Activity:
Below are entries; output exactly the lines from the one with "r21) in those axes" to the one with "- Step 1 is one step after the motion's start", both included, and nothing else.

Data shown Start Marker

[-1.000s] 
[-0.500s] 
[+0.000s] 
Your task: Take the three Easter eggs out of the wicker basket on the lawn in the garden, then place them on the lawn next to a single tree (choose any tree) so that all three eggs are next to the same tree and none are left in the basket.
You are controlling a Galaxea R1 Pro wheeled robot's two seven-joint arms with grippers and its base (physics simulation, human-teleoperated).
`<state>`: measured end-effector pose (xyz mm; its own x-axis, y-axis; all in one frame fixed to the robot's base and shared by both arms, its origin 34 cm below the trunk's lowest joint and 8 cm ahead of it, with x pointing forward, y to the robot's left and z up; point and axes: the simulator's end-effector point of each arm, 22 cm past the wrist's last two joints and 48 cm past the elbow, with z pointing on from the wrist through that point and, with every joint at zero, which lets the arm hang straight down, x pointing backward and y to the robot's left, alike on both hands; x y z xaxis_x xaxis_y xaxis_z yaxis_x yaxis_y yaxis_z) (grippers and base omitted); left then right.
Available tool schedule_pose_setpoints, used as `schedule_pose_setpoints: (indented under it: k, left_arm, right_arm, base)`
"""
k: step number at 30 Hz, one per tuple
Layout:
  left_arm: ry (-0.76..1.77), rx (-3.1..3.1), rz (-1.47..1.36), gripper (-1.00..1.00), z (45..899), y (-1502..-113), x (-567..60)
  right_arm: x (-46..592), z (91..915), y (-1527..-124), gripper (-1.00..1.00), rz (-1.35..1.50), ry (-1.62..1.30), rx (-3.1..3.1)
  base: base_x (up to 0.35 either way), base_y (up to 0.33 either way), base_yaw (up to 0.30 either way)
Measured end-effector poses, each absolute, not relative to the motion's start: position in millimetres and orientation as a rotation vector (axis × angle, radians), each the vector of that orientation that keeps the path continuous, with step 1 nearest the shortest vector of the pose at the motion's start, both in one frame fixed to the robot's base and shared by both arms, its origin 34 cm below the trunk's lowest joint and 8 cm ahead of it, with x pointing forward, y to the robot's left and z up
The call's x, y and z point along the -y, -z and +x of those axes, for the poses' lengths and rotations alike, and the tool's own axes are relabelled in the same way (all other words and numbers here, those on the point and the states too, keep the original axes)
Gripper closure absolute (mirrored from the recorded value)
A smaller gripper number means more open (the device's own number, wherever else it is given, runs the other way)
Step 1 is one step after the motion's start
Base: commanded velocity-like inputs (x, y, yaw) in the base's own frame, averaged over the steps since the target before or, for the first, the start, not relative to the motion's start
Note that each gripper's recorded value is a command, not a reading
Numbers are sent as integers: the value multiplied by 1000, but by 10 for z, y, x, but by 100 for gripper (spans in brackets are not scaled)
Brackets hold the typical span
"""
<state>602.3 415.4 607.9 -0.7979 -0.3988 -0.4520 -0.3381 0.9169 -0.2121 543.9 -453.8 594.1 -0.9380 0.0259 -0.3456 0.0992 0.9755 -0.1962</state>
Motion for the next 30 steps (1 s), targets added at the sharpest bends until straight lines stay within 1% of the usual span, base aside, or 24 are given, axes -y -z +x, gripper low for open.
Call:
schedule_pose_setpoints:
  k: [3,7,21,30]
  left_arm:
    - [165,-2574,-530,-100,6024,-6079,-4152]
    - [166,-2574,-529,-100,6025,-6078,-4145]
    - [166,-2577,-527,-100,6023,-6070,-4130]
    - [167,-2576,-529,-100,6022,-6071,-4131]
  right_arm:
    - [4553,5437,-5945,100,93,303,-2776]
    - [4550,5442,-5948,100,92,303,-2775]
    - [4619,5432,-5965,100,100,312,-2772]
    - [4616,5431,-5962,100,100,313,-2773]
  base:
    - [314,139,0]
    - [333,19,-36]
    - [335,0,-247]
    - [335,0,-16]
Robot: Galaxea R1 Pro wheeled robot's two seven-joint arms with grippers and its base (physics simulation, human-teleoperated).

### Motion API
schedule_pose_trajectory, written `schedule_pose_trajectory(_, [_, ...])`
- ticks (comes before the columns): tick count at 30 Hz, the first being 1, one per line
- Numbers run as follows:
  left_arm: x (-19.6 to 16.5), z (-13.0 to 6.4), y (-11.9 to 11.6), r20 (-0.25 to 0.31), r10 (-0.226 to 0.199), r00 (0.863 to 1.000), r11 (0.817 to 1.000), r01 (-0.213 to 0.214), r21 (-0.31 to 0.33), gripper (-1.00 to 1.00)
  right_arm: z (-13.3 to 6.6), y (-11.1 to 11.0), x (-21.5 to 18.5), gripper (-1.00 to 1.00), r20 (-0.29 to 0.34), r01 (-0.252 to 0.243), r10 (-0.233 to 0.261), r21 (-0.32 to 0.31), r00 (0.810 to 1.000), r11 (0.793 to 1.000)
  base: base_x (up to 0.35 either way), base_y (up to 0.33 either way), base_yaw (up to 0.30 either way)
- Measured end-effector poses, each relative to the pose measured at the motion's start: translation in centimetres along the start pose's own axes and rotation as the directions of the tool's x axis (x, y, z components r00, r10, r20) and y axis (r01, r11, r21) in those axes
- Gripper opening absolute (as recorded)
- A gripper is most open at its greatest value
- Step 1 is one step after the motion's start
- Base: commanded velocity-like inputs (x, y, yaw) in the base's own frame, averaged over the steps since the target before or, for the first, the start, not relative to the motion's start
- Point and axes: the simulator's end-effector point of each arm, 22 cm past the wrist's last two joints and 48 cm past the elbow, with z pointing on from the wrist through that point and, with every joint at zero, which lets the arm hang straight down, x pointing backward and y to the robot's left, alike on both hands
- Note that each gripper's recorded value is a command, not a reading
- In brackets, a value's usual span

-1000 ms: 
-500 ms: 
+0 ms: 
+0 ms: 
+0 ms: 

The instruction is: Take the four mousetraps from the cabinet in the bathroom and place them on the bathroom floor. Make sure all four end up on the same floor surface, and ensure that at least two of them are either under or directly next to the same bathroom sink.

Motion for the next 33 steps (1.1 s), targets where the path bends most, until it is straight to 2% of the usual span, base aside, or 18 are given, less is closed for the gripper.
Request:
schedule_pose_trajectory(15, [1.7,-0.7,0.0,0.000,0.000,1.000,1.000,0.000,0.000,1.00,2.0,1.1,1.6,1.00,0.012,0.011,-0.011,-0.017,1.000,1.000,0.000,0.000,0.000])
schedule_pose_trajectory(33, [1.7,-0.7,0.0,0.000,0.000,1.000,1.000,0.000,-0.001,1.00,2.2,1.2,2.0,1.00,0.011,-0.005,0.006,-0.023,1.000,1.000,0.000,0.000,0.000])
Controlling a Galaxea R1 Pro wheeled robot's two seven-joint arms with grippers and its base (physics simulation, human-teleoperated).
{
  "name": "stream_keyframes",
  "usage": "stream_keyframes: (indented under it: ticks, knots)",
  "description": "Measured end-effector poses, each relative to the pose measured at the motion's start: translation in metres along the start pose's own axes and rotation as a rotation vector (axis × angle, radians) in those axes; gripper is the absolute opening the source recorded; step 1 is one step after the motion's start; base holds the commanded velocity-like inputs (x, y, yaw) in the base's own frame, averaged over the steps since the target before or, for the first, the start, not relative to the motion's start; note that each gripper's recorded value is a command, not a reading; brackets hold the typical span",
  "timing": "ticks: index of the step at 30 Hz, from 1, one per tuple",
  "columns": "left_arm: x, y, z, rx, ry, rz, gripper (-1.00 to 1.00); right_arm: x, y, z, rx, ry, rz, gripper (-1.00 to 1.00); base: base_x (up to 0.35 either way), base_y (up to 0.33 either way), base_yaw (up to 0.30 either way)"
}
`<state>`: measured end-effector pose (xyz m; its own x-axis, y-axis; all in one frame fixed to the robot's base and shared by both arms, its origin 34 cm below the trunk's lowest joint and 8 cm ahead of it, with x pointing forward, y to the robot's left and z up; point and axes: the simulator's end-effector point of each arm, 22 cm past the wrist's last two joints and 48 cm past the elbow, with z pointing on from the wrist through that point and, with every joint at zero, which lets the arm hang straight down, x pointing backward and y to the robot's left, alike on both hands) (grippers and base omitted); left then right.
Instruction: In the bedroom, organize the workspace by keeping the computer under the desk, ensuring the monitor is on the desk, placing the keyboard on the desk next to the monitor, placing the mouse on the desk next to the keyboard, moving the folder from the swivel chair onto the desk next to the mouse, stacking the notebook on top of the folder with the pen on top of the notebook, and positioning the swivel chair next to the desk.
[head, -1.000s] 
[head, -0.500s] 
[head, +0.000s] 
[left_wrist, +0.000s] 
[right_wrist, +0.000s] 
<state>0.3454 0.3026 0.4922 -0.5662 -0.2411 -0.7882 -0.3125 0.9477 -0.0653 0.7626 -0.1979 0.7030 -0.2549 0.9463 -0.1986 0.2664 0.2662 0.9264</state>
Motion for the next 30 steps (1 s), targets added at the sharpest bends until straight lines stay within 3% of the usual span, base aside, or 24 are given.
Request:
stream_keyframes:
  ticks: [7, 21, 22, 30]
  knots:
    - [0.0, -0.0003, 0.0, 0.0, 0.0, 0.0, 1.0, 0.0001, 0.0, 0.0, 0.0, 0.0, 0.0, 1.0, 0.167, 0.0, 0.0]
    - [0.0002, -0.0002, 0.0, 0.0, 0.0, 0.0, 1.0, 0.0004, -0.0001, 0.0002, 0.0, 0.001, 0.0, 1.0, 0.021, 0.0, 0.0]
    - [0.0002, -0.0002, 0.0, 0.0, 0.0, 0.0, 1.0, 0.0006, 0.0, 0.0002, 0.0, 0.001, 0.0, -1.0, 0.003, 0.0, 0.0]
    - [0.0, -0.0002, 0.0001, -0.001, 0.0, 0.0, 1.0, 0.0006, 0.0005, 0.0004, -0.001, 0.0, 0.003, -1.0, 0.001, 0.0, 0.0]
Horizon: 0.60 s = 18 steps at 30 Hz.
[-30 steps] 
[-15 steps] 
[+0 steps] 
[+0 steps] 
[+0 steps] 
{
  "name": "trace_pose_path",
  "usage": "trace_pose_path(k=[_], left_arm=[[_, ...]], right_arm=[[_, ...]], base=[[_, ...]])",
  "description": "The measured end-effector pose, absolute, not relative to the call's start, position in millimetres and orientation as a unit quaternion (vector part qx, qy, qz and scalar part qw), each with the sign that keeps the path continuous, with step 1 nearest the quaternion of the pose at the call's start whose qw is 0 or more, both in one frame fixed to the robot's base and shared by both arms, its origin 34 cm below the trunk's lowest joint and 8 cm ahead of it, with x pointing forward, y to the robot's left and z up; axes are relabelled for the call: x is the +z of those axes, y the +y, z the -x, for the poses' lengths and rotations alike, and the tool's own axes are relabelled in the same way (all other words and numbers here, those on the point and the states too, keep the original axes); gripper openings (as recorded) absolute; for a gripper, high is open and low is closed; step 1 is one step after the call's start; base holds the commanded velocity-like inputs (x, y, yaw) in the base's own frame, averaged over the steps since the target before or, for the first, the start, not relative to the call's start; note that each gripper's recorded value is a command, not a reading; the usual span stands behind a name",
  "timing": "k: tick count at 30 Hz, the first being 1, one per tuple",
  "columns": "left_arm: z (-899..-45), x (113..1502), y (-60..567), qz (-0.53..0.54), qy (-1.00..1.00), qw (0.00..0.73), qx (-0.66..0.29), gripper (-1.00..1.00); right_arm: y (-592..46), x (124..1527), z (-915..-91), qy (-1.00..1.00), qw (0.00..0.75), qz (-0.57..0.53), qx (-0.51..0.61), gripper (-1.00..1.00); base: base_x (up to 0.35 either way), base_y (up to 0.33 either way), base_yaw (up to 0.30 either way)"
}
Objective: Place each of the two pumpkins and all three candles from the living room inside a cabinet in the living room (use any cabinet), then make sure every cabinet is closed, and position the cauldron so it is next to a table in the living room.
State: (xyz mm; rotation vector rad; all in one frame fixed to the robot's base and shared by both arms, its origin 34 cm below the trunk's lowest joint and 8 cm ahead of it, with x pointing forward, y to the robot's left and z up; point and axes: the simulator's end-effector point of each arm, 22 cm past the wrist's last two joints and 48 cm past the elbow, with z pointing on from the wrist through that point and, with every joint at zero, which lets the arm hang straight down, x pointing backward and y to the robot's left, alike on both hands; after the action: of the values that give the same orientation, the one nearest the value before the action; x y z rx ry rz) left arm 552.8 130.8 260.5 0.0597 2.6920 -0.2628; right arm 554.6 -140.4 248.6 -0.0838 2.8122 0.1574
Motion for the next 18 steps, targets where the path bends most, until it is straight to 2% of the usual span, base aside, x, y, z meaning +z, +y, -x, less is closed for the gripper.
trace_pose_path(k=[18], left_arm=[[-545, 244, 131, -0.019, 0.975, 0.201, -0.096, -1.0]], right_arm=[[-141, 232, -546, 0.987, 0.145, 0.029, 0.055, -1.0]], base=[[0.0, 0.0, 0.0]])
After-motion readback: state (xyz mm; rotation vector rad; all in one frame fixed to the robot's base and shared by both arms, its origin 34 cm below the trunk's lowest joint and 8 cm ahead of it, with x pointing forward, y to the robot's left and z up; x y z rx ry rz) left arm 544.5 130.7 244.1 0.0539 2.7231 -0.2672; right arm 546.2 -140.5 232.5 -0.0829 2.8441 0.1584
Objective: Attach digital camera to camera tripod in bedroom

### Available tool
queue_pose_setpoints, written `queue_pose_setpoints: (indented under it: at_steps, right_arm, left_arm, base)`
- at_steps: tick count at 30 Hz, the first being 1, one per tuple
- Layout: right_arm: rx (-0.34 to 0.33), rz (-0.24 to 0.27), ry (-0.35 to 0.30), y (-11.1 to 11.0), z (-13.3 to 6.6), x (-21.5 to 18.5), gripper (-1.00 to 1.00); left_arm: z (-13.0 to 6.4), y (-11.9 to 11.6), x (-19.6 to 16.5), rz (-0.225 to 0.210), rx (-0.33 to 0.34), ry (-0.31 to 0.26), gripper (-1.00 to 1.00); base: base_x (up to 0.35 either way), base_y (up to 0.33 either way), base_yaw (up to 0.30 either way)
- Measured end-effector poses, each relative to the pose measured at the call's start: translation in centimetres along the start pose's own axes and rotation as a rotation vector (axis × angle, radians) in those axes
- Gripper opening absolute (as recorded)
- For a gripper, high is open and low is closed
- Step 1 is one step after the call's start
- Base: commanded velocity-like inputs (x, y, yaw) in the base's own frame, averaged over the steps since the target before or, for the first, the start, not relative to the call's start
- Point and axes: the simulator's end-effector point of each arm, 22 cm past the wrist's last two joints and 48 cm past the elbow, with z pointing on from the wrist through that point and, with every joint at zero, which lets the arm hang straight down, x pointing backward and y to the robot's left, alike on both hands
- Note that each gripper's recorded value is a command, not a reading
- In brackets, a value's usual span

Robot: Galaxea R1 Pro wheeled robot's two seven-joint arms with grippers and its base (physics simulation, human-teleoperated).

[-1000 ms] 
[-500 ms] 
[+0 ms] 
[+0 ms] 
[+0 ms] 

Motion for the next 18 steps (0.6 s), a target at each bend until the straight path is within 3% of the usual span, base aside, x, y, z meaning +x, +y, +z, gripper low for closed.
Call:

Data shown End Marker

Response for this exercise:
- Measured end-effector poses, each relative to the pose measured at the motion's start: translation in centimetres along the start pose's own axes and rotation as the directions of the tool's x axis (x, y, z components r00, r10, r20) and y axis (r01, r11, r21) in those axes
- Gripper opening absolute (as recorded)
- A gripper is most open at its greatest value
- Step 1 is one step after the motion's start

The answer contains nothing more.